Aura was panting now.
Unbearable pain.
Chaos.
She yanked the tablet’s cable out of TITAN’s port.
“TITAN alert. We just had a system-wide corruption alert!” Eneco shouted, staring at his tablet.
She began muttering to herself, “What… what is this? What is… what code is that? This isn’t ours. It’s not even, it’s not a compiled language, it’s… So, what has Azid done here? Where did this come from? These characters aren’t… It’s like they are some sort of strange symbols.”
“What?” Edmund asked.
It was a rhetorical question, but Eneco answered.
“Sir, the shot went through Aura’s shoulder, but she is still alive. She uploaded some kind of low-level system code; it is an unknown algorithm and—it has corrupted the Core as it’s flowing into the TITAN Collective. It somehow overrode the AI! It has made it down to the Core and is replicating,” he said, pulling off his glasses.
“Oh my God, it’s too late; the corrupt code has taken hold and spreading… like an autonomous, self-aware virus. TITAN’s systems are crashing, left and right. I think, I think she’s… she’s going to drop.”
“Sir. What do we do?” the leader of the strike team asked.
Edmund had just ordered the kill, but now he was in shock, speechless.
Watching TITAN begin to fall was too much to take in. Everything was overwhelming; his legs felt weak.
“Sir,” they called him again.
“Shoot her again and again and again! Kill them all, kill the rest of their team, every damn one of them,” he said, staggering out of the office.
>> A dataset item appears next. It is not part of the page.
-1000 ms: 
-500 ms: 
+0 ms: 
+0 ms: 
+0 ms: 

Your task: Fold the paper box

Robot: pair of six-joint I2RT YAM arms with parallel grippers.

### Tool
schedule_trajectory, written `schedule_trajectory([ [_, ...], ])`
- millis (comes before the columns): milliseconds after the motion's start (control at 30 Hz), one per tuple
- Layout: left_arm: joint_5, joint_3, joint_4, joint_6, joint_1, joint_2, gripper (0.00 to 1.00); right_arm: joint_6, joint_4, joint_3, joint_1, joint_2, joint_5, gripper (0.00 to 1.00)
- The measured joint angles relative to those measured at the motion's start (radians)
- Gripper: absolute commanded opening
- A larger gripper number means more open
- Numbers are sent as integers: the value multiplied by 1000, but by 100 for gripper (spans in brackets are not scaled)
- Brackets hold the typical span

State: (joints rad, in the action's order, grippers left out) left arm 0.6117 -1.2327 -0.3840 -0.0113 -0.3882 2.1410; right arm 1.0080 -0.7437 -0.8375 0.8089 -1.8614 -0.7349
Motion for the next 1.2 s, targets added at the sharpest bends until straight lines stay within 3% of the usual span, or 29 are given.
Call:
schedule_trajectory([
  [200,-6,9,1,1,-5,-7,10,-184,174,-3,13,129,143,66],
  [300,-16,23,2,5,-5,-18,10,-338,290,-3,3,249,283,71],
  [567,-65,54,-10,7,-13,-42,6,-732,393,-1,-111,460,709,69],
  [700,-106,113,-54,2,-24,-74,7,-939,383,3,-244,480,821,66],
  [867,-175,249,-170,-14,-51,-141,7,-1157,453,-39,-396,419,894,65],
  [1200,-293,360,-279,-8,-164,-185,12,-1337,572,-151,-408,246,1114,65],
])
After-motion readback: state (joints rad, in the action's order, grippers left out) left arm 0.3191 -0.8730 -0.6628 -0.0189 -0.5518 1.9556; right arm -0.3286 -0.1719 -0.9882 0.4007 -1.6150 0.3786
Eneco rubbed his eyes, then put on his glasses again. They slid down the bridge of his nose from the heavy sweat covering his entire face.
There was nothing he could do.
That was the end of it.
Azid had fooled them all. He had never intended to save the planet. He was only after his own selfish ends and dishonest gains, the very thing that he claimed to defend the world against.
His code wasn’t designed to reverse or fix anything.
It had one purpose.
Destroy TITAN.
Aura knew her death was only a few moments away. She struggled to make her way to the top of the tower, hoping that if she could leap from there into the void at a trajectory toward her dropship, Joel may get to her, and she could survive.
But it was not to be.
The strike team had locked and fired on her ship, destroying it instantly right before her eyes with a huge explosion, scattering debris in every direction.
202 turned and plotted toward her, but TITAN gained distance from them as it descended.
She was headed to Earth on a one-way hellevator. Picking up speed, TITAN lost more altitude and began to list, spinning while gravity took over.
Blood ran down her shoulder freely, along with all her visions of the world and all the people she failed, covering the tablet, so nothing was even discernable on it any longer.
Her sister, Evata, Choe, and Viktoriya.
If only she could see them one more time and apologize for it all. But sadly, she couldn’t, and worst vision of them all, her end did not justify the means.
She had been taken advantage of yet again, like she had been all her life and had become the fool—used as a pawn for a villain’s own greed instead of a part of a savior’s plan to heal the world of all that was wrong.
And suddenly, the sensation of falling vibrations overwhelmed her, and at that moment, she knew there was no hope, only a hopeless descent toward Earth.
She closed her eyes and pressed her head to TITAN.
She had failed.
They had all failed.
TITAN has fallen.
Everyone on Earth would die, and the world would freeze.
They were all doomed.
Tears rolled down her cheeks.
“I wonder if you could play me a song, Nixx,” she called out, crying to her AI.
“Which song, please?” the voice came out mildly as if nothing was wrong.
“‘Castles Made of Sand’ by Jimi Hendrix,” she replied as she clung to the tower, staring out into the clouds.
The familiar tune played as she mustered a tearful, reminiscent smile of her memories and her lips quivered uncontrollably.
It was the end for her. All that remained for her was to say goodbye to her memories and wish that she had never fallen prey to any of the lying wolves of the world.
Especially the ones in sheep’s clothing.